*ASSIGNMENT*:
Find the line with "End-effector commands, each" in the entries below. Repeat it, every following line, and the line with "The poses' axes", exactly and with nothing added.

*SUPPLIED INFORMATION*:
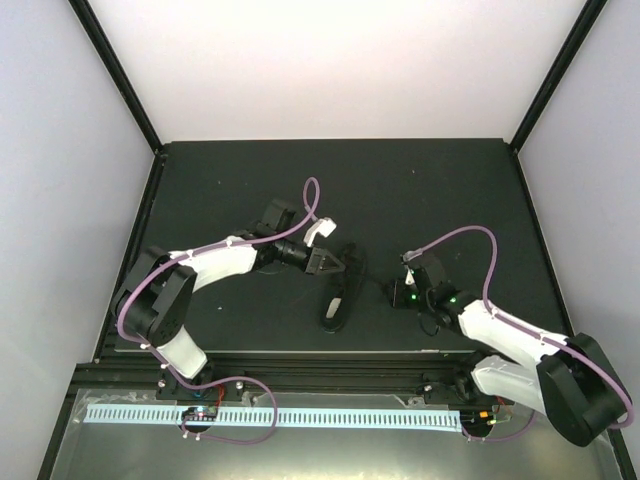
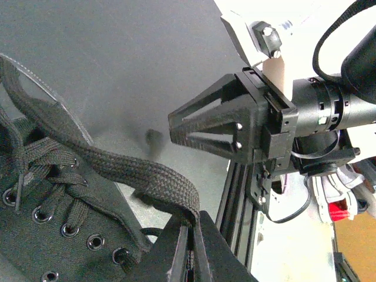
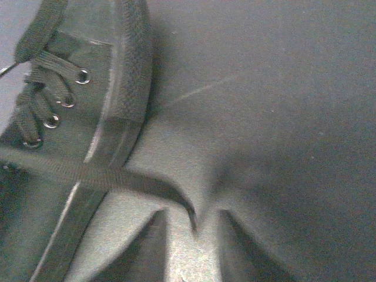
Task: Tie the shoes
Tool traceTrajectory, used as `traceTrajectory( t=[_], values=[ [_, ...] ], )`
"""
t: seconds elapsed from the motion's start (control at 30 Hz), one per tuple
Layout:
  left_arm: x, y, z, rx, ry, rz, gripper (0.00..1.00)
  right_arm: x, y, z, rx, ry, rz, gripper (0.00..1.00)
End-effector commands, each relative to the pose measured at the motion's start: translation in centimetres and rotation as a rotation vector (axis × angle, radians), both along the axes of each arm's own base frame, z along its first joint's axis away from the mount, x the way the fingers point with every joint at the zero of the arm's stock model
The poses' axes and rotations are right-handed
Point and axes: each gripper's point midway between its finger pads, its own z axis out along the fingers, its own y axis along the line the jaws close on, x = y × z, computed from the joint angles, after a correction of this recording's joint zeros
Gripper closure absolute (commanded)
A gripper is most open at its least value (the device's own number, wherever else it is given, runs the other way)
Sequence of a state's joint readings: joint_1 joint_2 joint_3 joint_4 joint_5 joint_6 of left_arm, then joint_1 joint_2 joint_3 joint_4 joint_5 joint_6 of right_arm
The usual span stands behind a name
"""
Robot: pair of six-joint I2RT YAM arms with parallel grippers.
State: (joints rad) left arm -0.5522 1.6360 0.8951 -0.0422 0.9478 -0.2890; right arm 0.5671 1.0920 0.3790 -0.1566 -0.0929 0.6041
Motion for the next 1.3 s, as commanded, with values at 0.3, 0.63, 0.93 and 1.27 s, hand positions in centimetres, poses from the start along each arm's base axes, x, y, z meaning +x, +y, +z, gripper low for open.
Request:
traceTrajectory(
  t=[0.3,0.63,0.93,1.27],
  values=[
    [-0.4,-0.6,2.1,-0.043,-0.038,-0.064,0.99,2.3,7.5,14.5,0.274,-0.537,0.413,0.00],
    [-1.0,-0.4,2.4,-0.044,-0.028,-0.078,0.98,4.4,12.8,16.1,0.388,-0.536,0.669,0.00],
    [-0.5,-0.7,3.4,-0.067,-0.039,-0.053,0.98,2.5,14.1,12.6,0.496,-0.365,0.765,0.00],
    [0.1,-1.0,3.8,-0.088,-0.049,-0.034,0.98,0.3,13.5,9.5,0.546,-0.257,0.735,0.00]
  ],
)
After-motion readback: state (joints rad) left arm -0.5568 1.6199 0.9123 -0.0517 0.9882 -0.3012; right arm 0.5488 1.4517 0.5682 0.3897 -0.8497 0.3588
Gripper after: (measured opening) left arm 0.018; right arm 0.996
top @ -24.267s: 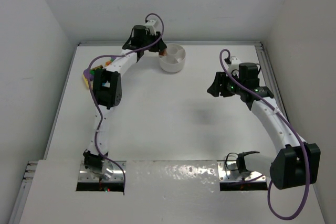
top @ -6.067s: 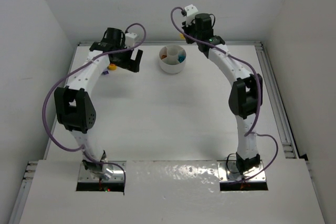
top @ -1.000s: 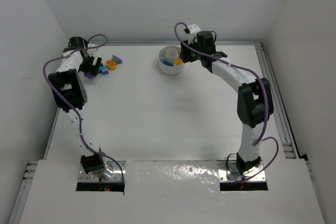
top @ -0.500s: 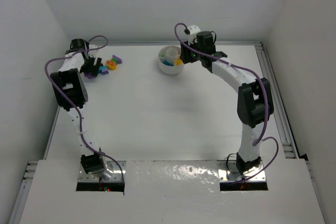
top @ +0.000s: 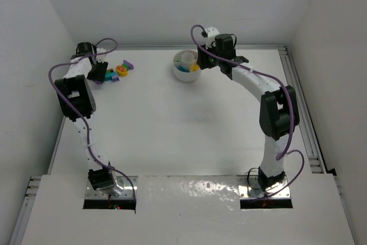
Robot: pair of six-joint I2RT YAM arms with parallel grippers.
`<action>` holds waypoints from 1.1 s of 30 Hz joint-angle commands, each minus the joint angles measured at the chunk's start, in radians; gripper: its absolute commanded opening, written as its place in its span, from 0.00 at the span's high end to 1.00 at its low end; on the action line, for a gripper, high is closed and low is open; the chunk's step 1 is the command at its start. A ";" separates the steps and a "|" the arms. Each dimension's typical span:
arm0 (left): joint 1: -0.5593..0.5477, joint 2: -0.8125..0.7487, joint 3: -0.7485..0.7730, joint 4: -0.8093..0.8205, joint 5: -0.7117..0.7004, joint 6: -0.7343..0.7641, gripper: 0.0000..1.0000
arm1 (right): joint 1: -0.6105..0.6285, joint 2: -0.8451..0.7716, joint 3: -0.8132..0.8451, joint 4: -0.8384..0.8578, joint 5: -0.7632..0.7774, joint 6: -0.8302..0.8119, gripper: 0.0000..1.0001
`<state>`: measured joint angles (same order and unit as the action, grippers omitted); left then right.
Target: Sort the legos into containers by color
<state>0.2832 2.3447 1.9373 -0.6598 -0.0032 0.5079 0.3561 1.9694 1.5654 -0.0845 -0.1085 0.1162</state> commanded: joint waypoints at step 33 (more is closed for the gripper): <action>-0.010 -0.406 -0.164 -0.153 0.201 0.089 1.00 | 0.076 -0.098 0.005 0.003 -0.169 -0.110 0.50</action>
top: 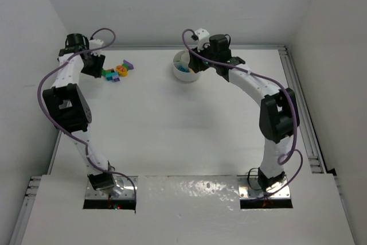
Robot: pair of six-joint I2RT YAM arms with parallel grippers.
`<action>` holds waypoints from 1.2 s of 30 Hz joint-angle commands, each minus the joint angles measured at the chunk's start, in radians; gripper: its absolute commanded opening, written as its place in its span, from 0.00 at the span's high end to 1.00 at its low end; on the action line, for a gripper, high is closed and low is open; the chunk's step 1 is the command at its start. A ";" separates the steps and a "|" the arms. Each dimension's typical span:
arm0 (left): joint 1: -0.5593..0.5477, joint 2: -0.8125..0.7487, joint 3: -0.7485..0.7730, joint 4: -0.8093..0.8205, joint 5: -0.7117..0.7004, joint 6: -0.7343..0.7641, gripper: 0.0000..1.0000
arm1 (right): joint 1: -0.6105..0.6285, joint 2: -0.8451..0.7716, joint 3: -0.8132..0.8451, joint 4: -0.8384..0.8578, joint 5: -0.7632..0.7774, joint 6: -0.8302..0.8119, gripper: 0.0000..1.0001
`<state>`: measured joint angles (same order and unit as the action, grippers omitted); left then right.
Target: Sort the legos into containers by color
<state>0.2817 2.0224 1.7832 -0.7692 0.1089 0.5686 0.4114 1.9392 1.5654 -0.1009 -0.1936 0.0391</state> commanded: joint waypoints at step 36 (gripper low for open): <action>-0.372 -0.281 0.002 -0.185 0.551 -0.075 1.00 | 0.274 0.043 0.078 0.193 -0.188 -0.081 0.49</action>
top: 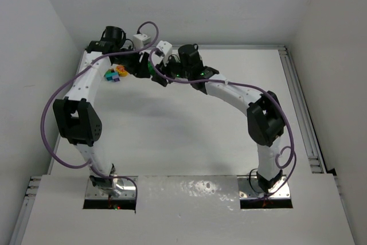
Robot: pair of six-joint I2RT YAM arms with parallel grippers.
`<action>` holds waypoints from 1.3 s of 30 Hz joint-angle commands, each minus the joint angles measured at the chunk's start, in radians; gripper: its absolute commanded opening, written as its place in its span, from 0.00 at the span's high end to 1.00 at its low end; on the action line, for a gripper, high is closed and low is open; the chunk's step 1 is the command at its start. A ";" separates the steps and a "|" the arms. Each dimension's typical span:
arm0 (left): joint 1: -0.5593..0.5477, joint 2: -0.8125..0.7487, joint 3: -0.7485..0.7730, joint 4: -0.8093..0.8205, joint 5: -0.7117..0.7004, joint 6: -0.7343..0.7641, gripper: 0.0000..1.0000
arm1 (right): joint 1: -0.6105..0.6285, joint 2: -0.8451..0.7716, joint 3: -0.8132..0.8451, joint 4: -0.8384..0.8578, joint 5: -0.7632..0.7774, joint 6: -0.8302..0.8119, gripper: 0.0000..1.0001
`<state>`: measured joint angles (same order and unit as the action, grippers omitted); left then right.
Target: Sort the legos into containers by color
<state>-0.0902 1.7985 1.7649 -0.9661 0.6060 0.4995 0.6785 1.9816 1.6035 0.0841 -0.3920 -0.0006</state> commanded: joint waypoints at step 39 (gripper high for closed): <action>-0.023 0.009 -0.093 0.093 -0.304 -0.050 1.00 | -0.043 -0.049 -0.045 0.109 0.116 0.102 1.00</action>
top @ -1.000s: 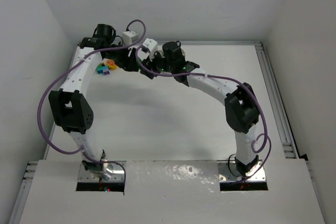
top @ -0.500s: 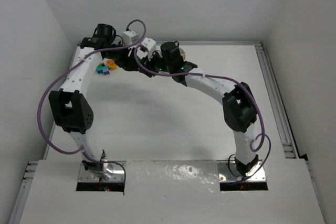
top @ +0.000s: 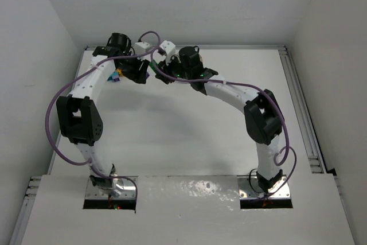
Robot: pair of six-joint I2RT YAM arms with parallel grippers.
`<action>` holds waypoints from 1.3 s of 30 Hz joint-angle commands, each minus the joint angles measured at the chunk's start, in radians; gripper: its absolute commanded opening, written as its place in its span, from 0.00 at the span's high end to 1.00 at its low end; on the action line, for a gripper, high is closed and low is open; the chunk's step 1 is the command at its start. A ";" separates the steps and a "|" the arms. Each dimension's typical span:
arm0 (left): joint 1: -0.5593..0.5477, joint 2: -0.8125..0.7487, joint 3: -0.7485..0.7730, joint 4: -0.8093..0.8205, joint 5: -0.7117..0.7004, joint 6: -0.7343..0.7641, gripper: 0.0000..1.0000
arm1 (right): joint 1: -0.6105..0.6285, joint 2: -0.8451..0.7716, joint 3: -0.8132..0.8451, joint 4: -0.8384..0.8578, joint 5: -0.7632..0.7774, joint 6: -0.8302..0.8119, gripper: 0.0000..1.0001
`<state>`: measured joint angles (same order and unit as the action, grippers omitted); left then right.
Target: Sort the legos into containers by color
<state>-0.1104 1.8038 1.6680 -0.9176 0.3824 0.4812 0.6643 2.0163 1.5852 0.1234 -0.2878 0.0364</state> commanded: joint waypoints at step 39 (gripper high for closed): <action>0.003 0.034 -0.004 0.108 -0.126 -0.128 1.00 | -0.270 0.087 0.164 -0.047 0.160 0.234 1.00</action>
<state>-0.1101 1.8324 1.6524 -0.8410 0.2623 0.3611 0.3634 2.1120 1.7485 0.0578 -0.1303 0.2996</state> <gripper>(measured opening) 0.486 0.359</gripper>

*EXERCISE OUTPUT*:
End-effector commands, each relative to the pose measured at the motion's start: translation in centimetres and rotation as a rotation vector (axis × angle, radians), both along the axes of each arm's own base frame, z along its first joint's axis away from the mount, x the way the fingers point with every joint at the zero of the arm's stock model
The poses' axes and rotations are right-handed

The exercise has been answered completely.